Un désaveu public d’Adam Back remet le BIP-110 sous les projecteurs
La controverse autour du BIP-110, proposition de modification du protocole Bitcoin visant à limiter temporairement la taille des données arbitraires intégrables dans des transactions (ciblant notamment les inscriptions Ordinals), a pris une tournure publique le 18 juillet 2026. Adam Back, directeur général de Blockstream, a sèchement récusé l’idée que Satoshi Nakamoto soutiendrait ce texte et a critiqué les promoteurs du fork pour leur incapacité à obtenir un appui financier et industriel suffisant.
Le débat est à la fois technique et politique : il porte sur la gouvernance de Bitcoin, la liberté d’utilisation de l’espace de bloc et la manière dont les changements protocolaires doivent être décidés. Dans ce contexte, les propos de Back résonnent parce qu’il est une figure influente et ancienne de la communauté.
« le plus triste, c'est qu'on n'a même pas réussi à faire en sorte que le fork 110 finance l'afterparty cypherpunk de l'été. pas d'airdrop, pas de liquidité, pas de futures sur le fork. personne ne met l'argent là où il parle. évidemment, comme eux aussi le savent, c'est un échec. »
Des chiffres qui pèsent : soutien minier quasi nul
Sur le plan chiffré, le BIP-110 affiche un soutien marginal auprès des mineurs. Les données de signaling montrent que seulement 0,86 % des blocs de la période de difficulté en cours soutiennent la proposition, loin du seuil requis pour activation fixé à 55 %. Ce différentiel rend, selon les observateurs, très improbable une activation par soft fork à court terme.
| Indicateur | Valeur |
|---|---|
| Soutien minier (signaling) | 0,86 % |
| Seuil d’activation requis | 55 % |
| Cours du Bitcoin (rapporté) | 63 944 $ (+1,43 % sur 24 h) |
Querelle sur l’héritage de Satoshi et la gouvernance
Dans ses échanges, Back a aussi abordé la vieille question de l’identité et de la position supposée de Satoshi.
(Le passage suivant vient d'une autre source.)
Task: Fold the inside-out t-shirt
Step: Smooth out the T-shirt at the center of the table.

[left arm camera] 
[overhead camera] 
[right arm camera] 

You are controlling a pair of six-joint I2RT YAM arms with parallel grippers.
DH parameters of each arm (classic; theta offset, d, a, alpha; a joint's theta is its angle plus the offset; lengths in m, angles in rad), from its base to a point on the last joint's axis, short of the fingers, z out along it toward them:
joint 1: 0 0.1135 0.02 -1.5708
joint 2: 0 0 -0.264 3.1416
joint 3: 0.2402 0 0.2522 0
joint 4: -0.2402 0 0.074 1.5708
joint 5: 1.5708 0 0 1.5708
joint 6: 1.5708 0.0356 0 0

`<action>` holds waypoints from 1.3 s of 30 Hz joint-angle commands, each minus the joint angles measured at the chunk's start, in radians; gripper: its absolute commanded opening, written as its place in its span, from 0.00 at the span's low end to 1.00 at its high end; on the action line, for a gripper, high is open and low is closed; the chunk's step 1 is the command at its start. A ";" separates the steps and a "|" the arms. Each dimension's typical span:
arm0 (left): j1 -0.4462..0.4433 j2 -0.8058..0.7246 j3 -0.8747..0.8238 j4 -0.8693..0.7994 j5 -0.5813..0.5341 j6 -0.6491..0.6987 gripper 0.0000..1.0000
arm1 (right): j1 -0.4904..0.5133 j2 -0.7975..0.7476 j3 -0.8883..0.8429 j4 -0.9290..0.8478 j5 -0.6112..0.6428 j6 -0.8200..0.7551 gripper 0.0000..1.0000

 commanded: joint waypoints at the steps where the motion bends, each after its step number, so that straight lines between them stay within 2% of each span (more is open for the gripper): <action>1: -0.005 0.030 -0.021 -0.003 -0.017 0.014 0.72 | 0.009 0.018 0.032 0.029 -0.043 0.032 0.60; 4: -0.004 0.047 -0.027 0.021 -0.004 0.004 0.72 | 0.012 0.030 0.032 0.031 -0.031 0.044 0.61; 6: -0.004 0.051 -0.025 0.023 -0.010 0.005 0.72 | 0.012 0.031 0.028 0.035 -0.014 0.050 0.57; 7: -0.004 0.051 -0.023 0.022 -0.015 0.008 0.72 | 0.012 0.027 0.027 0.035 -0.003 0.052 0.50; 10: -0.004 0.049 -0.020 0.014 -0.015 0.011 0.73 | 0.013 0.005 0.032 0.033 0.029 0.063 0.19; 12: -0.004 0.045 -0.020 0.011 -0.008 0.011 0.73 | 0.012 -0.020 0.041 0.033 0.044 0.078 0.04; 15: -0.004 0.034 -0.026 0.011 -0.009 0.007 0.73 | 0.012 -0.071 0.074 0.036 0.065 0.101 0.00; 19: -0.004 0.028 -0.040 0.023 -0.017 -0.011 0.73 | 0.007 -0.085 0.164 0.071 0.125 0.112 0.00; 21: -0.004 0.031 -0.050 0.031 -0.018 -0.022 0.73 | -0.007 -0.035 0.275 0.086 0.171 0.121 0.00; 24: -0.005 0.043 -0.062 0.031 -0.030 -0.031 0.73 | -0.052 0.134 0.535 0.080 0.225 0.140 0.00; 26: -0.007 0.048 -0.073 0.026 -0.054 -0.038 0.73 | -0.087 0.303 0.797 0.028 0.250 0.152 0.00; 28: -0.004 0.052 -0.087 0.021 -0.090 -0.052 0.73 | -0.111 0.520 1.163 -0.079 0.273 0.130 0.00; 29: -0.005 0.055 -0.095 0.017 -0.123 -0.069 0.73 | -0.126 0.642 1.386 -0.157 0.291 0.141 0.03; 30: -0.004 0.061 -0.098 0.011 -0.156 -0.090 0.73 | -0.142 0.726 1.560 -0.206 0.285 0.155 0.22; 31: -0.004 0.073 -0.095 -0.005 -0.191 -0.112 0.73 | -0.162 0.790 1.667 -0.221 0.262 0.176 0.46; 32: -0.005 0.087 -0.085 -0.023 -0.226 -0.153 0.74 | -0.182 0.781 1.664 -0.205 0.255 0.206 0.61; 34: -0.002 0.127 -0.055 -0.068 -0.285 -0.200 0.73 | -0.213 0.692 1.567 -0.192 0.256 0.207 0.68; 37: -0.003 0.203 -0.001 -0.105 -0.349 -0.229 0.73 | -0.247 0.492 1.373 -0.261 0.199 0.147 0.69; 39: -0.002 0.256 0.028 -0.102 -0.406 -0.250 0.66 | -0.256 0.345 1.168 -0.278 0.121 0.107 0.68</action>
Il a rejeté l’idée selon laquelle Nakamoto soutiendrait nécessairement le BIP-110 si celui-ci était encore actif, tout en qualifiant de spéculation tant l’affirmation d’un décès que l’affirmation du contraire. Il a par ailleurs nié être lui-même Satoshi, une précision qui, dans ce débat récurrent, vise à couper court aux rumeurs.
Conséquences possibles et points d’attention
Plusieurs conséquences méritent d’être surveillées :
- À court terme, l’activation du BIP-110 paraît improbable tant que le signaling restera à ce niveau.
- Le conflit illustre la tension entre utilisateurs d’Ordinals et une partie de la communauté qui souhaite préserver l’usage originel des blocs Bitcoin.
- La dimension financière (absence d’airdrop, de marchés de dérivés ou d’engagements de liquidité évoquée par Back) montre que la dynamique économique autour d’un fork influence fortement sa viabilité.
En synthèse, la charge publique d’Adam Back remet en perspective le rapport de forces actuel : une poignée d’acteurs promeut le BIP-110, mais le soutien minier et financier fait défaut. Techniquement, rien n’interdit d’essayer d’imposer des changements via signaling, mais politiquement et économiquement, le projet paraît pour l’heure sans assise suffisante. Parmi les inconnues restent la capacité des promoteurs à mobiliser des ressources et la réaction des développeurs et opérateurs de l’écosystème si le débat s’envenime.
Risque de spéculation : certaines affirmations sur ce que « Satoshi aurait fait » relèvent de l’interprétation. Les éléments concrets restent les données de signaling et la dynamique des acteurs économiques — ceux-ci déterminent en pratique l’avenir d’un fork, plus que les invocations historiques.